HOW TO COMPLETE THIS TASK:
Reading through the lines below, count those that include the string "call"; the answer is that number and nothing else.

(SOURCE MATERIAL Opens)

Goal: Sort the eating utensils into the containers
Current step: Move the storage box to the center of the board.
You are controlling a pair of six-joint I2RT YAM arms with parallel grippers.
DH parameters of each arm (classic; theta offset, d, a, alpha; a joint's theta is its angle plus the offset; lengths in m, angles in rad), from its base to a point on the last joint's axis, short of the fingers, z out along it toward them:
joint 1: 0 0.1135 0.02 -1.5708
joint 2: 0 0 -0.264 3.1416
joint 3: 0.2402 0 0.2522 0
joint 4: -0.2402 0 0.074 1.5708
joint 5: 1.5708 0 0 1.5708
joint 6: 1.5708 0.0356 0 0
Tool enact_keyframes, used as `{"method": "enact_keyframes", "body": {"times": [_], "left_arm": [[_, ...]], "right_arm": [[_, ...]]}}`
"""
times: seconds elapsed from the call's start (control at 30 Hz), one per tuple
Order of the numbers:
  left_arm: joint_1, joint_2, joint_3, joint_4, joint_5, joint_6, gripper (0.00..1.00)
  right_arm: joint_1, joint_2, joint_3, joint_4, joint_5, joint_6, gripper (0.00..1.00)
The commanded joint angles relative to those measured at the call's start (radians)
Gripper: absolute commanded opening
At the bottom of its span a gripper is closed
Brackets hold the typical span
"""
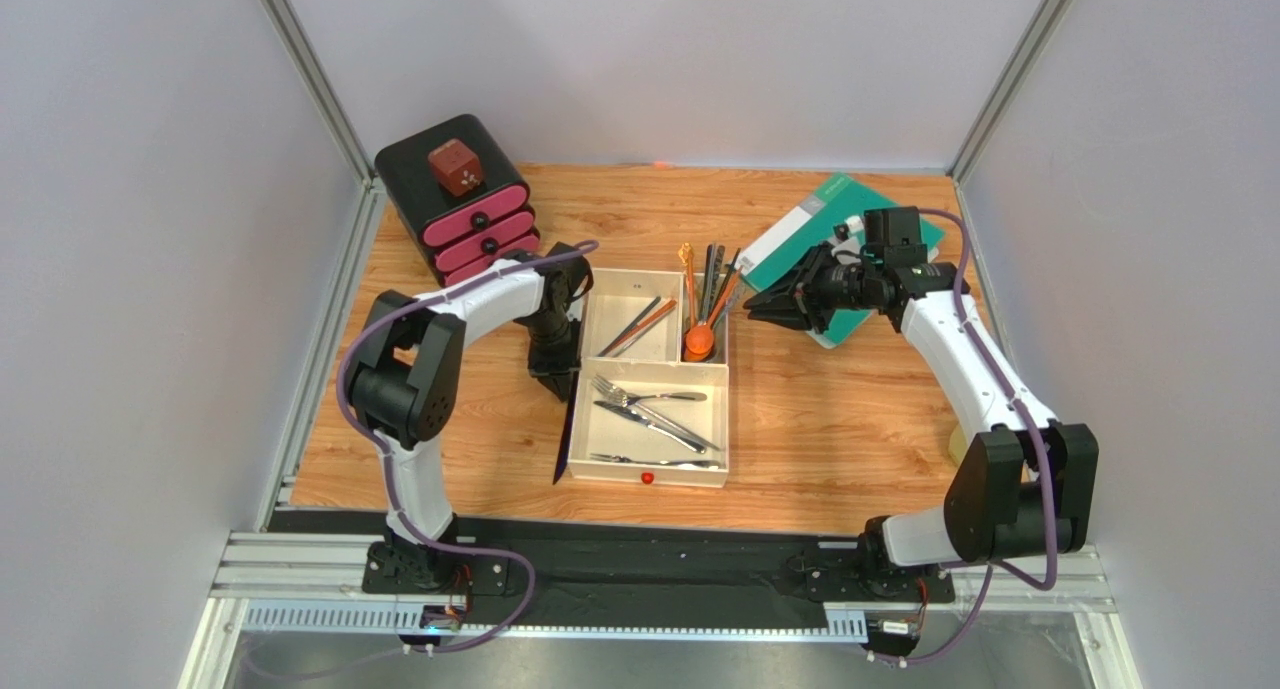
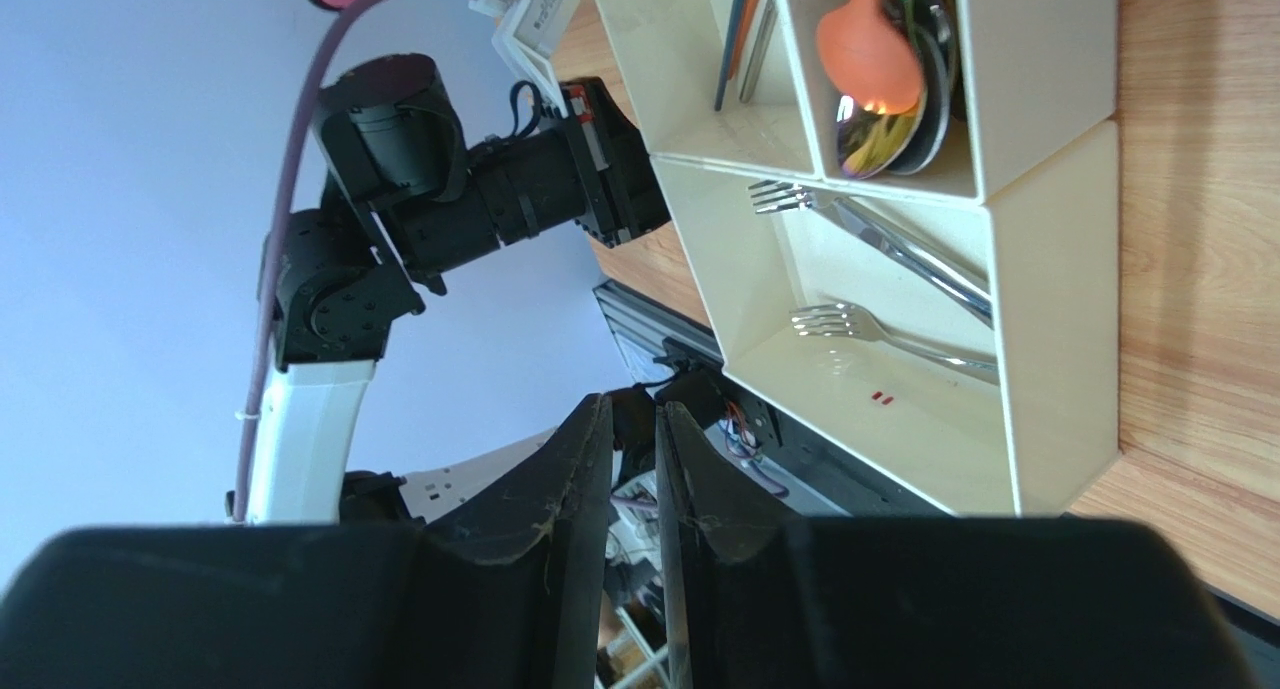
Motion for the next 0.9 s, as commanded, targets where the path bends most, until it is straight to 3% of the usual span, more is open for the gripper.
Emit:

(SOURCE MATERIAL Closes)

ANSWER SPACE:
2